TASK DIRECTIONS = Which lines in the records below contain the word "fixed"? Report each of them.

RECORDS =
--- --- ---

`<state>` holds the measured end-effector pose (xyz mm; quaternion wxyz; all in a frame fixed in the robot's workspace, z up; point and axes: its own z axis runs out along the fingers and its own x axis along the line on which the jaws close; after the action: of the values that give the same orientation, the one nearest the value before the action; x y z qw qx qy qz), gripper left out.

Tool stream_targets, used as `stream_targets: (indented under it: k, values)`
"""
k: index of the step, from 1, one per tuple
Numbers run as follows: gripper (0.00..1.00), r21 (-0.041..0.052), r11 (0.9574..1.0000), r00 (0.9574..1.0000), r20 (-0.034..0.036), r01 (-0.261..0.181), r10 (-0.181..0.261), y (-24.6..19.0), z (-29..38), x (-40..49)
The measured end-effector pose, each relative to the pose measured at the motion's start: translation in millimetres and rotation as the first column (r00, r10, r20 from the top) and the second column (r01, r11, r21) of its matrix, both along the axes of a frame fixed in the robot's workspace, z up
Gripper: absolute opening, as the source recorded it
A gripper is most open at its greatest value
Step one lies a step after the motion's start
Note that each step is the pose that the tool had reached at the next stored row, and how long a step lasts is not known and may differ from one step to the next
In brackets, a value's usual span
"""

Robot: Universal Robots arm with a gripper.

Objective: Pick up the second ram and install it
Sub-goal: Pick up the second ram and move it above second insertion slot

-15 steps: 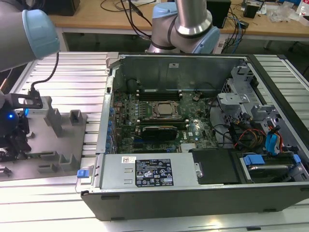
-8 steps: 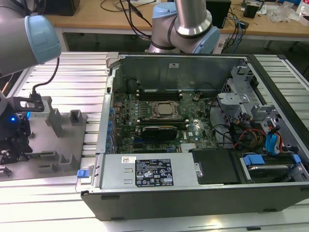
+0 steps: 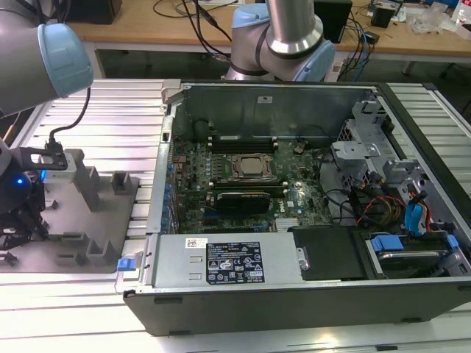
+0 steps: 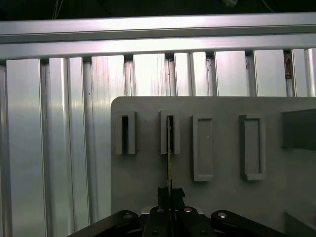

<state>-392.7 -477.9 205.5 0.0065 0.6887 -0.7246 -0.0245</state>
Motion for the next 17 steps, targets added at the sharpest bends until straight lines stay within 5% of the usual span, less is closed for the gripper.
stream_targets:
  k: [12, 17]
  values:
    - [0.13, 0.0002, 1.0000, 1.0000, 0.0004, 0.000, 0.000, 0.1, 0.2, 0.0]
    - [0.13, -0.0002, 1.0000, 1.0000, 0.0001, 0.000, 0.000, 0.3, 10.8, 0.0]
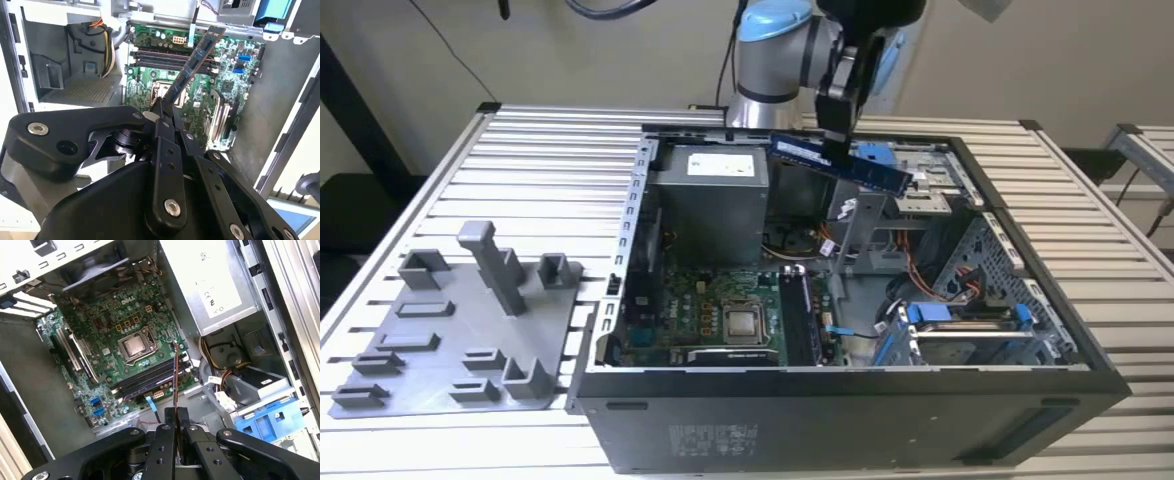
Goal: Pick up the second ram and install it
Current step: 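Insert the second ram into the second slot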
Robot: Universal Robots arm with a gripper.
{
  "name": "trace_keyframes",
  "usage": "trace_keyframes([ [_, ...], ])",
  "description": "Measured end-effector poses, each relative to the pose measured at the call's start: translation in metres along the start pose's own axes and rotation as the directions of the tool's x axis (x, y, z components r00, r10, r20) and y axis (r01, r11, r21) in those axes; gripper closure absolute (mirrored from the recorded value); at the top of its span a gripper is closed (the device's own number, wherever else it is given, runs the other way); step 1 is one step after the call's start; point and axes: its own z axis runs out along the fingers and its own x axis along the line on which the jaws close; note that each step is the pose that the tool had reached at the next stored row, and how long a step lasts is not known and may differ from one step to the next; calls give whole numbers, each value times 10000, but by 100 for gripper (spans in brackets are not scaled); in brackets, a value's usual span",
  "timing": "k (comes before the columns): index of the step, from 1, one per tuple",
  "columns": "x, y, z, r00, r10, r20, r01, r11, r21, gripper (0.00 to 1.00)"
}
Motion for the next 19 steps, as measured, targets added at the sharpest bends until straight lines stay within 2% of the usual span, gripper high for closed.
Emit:
trace_keyframes([
  [5, 0, 0, 5, 9982, 592, -9, -592, 9982, 9, 87],
  [10, 0, 0, 9, 9930, 1181, -17, -1181, 9930, 18, 87],
  [15, 0, 0, 13, 9840, 1781, -25, -1781, 9840, 28, 87],
  [19, 0, 0, 16, 9741, 2261, -31, -2261, 9741, 37, 87],
])
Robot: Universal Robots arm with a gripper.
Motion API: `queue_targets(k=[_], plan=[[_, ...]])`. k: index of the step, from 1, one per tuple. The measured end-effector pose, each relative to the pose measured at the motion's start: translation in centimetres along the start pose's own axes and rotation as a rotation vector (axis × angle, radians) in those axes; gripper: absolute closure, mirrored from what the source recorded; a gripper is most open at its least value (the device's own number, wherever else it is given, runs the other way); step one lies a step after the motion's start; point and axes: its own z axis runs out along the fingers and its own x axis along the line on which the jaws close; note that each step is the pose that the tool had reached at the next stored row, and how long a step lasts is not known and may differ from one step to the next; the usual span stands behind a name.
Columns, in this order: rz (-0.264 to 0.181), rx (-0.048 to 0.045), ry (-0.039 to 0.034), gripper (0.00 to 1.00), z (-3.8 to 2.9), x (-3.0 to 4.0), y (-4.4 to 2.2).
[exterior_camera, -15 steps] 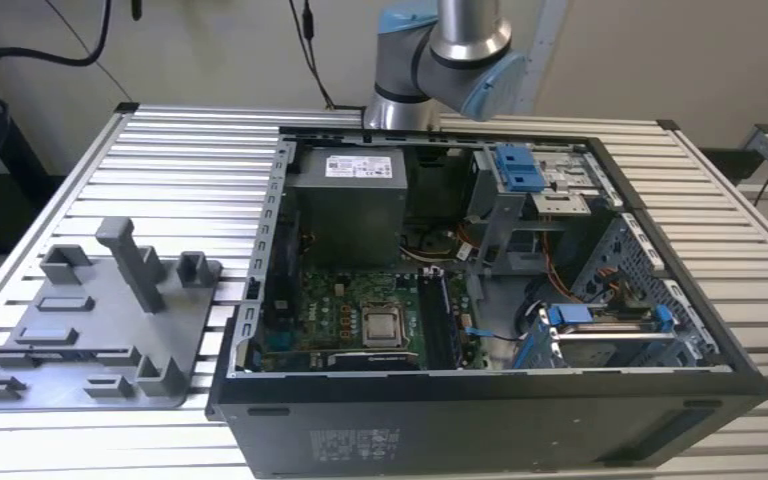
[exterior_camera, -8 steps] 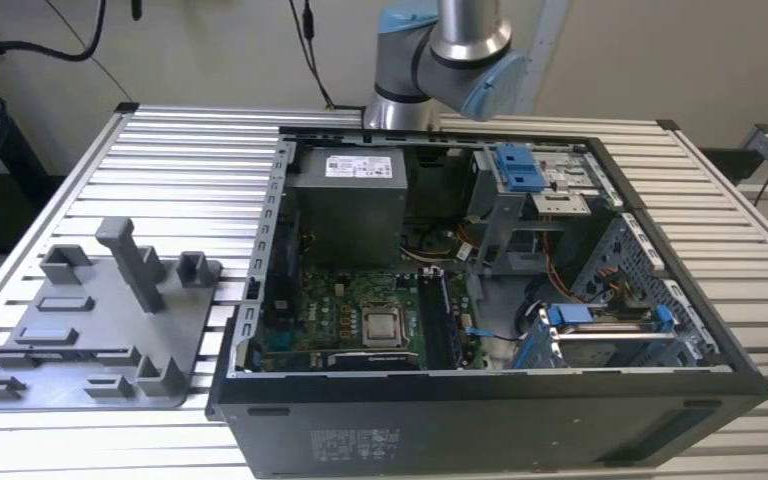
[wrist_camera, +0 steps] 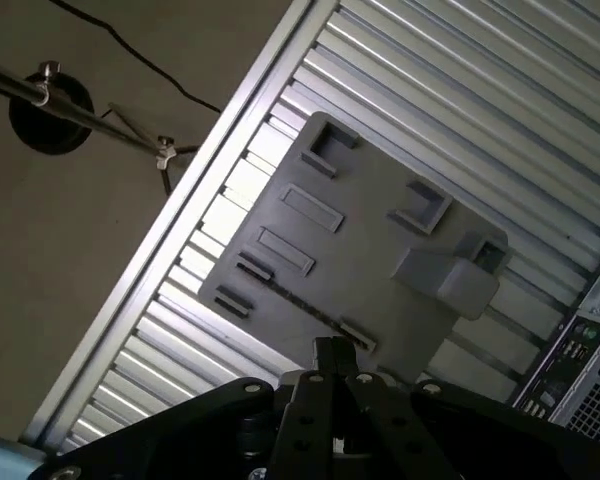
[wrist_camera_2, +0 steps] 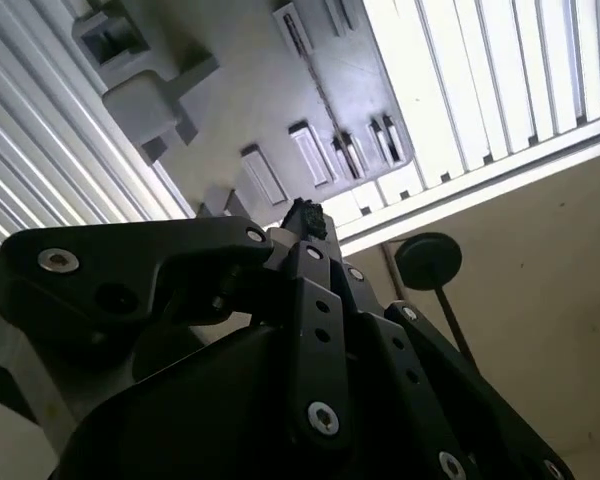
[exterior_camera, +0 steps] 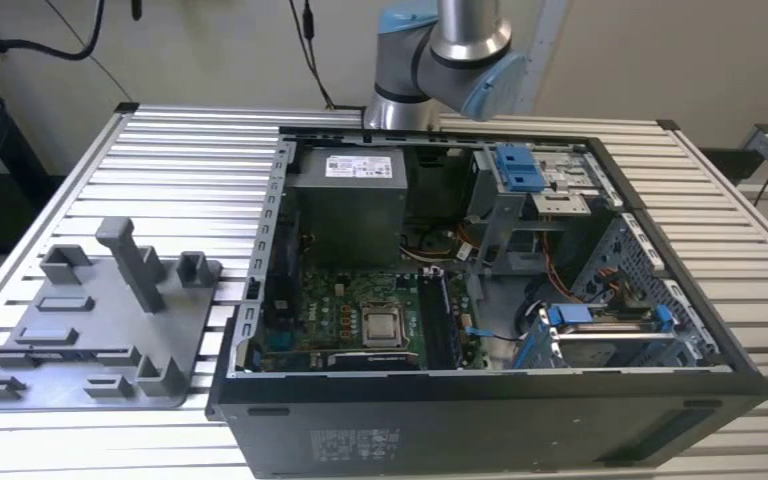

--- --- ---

RESPONSE AREA =
`<state>` holds the measured end-effector pose (xyz mm; quaternion wxyz; all in a frame fixed in the robot's workspace, z up; point and axes: its own z axis runs out along the fingers and its own x axis along the line on which the jaws close; after the action: of the values that give the same orientation, the one nearest the value before the action; x y z qw qx qy qz), gripper left out.
The measured end-effector pose, each relative to the pose measured at the motion's start: translation in millimetres and rotation as the first column (r00, r10, r20 from the top) and the second column (r01, r11, r21) of its matrix, both along the axes of a frame fixed in the robot's workspace, z up

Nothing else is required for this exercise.